- The problem
Wherever "instance" turns up in a line of the entries below, that line counts. Say how many such lines there are, with no other words.

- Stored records
[Start of section]
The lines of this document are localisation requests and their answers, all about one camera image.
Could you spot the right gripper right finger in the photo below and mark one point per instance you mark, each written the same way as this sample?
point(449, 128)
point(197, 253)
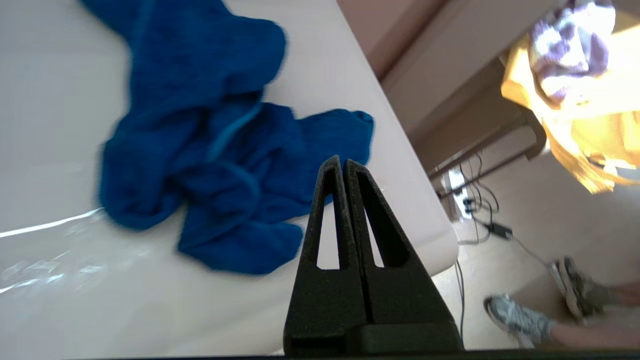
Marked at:
point(405, 295)

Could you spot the bare lower leg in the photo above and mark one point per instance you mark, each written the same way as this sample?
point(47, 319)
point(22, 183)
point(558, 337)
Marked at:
[End of section]
- Solution
2